Please work out how many lines in the records below include the word "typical", and reply with that number only.

▬▬▬▬▬▬▬▬▬▬

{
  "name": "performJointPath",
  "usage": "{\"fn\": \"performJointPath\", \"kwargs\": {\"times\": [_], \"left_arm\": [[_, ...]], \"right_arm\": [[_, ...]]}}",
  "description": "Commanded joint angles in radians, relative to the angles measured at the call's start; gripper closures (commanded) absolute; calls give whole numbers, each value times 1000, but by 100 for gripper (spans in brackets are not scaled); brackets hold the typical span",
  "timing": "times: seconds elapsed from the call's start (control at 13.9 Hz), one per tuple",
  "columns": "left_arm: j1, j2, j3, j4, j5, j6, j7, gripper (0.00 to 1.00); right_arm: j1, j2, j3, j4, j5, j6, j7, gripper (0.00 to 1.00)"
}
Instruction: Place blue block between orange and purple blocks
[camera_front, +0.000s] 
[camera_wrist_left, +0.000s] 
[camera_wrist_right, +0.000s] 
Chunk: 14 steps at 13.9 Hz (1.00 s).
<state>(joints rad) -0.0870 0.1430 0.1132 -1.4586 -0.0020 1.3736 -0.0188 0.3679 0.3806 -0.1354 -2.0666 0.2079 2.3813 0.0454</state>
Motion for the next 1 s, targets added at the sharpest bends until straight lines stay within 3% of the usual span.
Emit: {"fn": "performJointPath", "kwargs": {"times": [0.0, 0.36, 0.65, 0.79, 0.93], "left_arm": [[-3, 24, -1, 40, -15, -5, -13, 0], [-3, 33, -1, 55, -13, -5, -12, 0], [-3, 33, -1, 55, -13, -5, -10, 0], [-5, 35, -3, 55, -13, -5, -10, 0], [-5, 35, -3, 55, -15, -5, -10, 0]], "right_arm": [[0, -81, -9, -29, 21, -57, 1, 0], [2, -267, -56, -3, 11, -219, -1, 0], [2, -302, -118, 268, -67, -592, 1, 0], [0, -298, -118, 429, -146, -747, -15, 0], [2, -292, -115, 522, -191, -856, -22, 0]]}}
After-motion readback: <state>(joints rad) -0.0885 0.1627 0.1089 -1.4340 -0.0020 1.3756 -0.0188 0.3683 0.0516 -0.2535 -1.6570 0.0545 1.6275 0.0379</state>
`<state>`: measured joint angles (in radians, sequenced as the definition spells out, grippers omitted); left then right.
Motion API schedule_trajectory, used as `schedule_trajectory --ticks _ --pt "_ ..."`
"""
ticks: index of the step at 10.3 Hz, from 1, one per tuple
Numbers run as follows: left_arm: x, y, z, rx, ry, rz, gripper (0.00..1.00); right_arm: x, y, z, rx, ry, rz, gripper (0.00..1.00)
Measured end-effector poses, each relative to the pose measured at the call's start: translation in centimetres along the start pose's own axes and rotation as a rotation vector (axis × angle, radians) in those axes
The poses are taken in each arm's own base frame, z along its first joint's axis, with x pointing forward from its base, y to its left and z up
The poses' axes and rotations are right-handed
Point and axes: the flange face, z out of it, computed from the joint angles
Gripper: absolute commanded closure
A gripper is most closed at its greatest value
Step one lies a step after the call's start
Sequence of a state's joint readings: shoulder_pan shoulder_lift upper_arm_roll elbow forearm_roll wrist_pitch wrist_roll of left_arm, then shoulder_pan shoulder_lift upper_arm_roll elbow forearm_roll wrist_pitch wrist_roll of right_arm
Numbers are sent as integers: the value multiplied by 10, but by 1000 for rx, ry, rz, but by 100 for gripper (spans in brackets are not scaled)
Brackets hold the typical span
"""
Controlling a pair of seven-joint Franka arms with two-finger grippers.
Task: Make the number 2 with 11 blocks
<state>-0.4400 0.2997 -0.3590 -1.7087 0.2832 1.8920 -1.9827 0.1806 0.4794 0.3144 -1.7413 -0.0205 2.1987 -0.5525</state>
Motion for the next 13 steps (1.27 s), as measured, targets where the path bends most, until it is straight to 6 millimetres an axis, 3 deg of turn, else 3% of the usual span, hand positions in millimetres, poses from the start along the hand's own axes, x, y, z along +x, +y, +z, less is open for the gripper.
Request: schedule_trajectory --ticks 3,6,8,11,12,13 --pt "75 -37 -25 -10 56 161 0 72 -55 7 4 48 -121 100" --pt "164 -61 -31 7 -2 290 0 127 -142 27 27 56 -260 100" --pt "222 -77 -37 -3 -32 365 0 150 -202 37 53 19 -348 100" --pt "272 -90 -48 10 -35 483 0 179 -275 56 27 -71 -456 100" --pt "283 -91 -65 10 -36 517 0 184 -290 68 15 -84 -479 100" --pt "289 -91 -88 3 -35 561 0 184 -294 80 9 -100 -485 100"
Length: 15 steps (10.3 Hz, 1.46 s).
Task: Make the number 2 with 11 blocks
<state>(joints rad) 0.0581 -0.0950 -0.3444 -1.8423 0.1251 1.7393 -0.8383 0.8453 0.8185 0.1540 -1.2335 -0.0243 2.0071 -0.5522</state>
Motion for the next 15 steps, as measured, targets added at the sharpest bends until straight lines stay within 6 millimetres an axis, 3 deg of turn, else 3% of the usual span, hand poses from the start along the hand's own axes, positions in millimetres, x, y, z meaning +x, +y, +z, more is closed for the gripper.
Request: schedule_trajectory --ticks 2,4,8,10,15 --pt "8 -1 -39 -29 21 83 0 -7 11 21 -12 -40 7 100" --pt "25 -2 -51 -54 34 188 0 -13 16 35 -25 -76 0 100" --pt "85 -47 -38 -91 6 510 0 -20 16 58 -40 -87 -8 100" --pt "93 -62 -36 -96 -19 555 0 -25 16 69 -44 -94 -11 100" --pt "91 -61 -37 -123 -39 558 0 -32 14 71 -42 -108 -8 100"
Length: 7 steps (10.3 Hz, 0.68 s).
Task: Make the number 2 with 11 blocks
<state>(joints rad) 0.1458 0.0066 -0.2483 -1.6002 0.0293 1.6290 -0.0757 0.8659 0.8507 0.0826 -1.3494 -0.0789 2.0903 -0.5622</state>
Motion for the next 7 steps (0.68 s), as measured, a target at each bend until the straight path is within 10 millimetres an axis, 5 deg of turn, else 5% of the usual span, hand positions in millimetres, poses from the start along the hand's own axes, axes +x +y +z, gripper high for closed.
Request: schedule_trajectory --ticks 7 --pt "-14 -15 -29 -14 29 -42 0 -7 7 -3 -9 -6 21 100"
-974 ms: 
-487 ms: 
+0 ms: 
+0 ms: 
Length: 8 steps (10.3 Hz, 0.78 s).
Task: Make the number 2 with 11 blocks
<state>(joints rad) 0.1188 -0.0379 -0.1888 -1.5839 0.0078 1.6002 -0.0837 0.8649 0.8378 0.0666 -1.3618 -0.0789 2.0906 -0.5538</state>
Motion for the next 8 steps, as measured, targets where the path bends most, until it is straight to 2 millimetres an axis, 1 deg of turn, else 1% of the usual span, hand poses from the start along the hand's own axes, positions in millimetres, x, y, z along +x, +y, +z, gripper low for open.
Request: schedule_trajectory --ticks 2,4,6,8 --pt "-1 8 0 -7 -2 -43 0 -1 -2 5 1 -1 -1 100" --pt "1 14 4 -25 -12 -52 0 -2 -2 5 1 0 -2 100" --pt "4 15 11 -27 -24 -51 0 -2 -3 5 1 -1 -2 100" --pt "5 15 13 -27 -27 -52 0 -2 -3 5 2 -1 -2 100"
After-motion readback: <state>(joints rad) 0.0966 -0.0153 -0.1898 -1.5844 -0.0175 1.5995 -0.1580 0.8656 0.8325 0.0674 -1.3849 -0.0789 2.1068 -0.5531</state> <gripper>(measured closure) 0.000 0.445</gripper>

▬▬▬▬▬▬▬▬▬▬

:: Answer for the task ::
2